Not immediately. First contain the damage (maintenance mode / restrict access) and rotate credentials. Then verify the backup is clean and restore in a controlled way—otherwise you can reintroduce the infection.

2) Why does my site look normal, but visitors get redirected?

Attackers often use conditional redirects (mobile-only, search-engine referrals, specific countries/IPs). Test from incognito, mobile, and a different network to catch it.

3) Do I need to change database credentials too?

Yes. Rotate hosting panel, SFTP/SSH, database, and WordPress admin passwords. If the database password stays the same, a compromised credential can bring the attacker right back.

4) Can I just “delete the weird files” and be done?

Usually no. Many infections include persistence (MU-plugins, cron jobs, injected options, modified .htaccess). If you only remove visible files, reinfection is common.

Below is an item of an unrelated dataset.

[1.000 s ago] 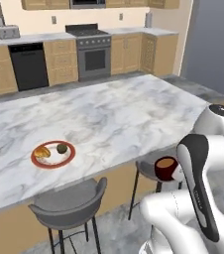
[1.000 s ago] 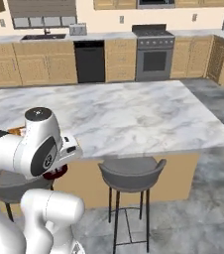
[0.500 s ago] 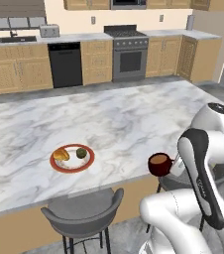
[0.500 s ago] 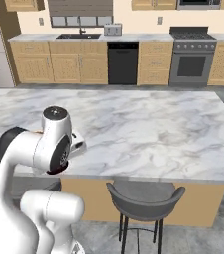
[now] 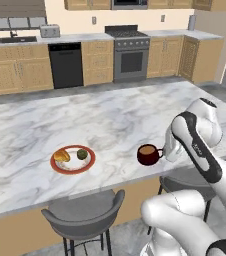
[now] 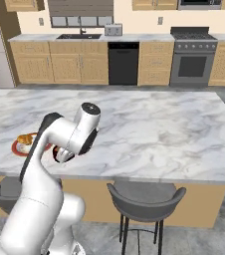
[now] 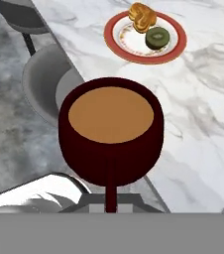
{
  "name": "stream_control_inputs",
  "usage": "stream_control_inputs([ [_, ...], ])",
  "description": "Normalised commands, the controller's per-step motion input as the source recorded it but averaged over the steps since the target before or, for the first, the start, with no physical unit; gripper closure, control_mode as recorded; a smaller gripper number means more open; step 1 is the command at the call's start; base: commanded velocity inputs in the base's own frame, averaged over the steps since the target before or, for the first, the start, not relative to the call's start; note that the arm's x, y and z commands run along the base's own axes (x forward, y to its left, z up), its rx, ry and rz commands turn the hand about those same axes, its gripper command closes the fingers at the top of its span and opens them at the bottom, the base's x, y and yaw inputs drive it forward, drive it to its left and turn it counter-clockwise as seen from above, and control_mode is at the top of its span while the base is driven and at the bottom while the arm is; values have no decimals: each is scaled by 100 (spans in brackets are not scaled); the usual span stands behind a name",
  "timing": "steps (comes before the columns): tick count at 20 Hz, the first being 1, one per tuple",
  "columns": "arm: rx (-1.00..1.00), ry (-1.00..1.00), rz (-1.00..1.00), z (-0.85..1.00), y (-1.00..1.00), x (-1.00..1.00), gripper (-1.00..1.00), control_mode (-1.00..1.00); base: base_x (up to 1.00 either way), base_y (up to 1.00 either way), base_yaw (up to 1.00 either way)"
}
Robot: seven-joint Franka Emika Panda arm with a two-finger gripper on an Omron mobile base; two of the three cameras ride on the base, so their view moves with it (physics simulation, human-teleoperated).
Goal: Pick up the brewed coffee from the coffee machine and place it next to the breakfast plate on the dining counter.
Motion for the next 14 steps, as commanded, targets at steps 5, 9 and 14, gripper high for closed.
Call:
stream_control_inputs([
  [5,0,0,28,-61,25,100,100,-100,0,0,0],
  [9,1,0,18,-43,50,96,100,-100,0,0,0],
  [14,4,0,8,-20,44,83,100,-100,0,0,0],
])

5) Will a security plugin fix everything automatically?

It helps a lot with detection and blocking, but it’s not a full cleanup strategy by itself. You still need core integrity replacement, plugin/theme reinstall from trusted sources, database checks, and hardening.

6) How do I know which plugin caused it?

Start with what changed right before symptoms: newly installed plugins/themes, recent updates, and anything abandoned or “nulled.” Server logs and security logs can narrow it down fast.

7) How long does cleanup usually take?

Simple cases can be hours. Complex cases (spam indexed, unknown entry point, repeat reinfections, ecommerce data) can take longer because the priority is removing persistence and verifying integrity.

8) What should I do after cleanup to avoid repeats?

Add layers: 2FA + least privilege, WAF/rate limiting, offsite backups with restore tests, file change monitoring, and a regular update cadence.

Conclusion

A hacked site is stressful—but it’s fixable when you follow the right order. First, contain the damage so you stop redirects and lock out the attacker. Next, clean and restore safely (files and database), then harden the site so it doesn’t happen again. Use the checklist above to work step-by-step, and if you’re dealing with ecommerce, sensitive data, or repeat reinfections, consider bringing in a pro to finish it fast and safely.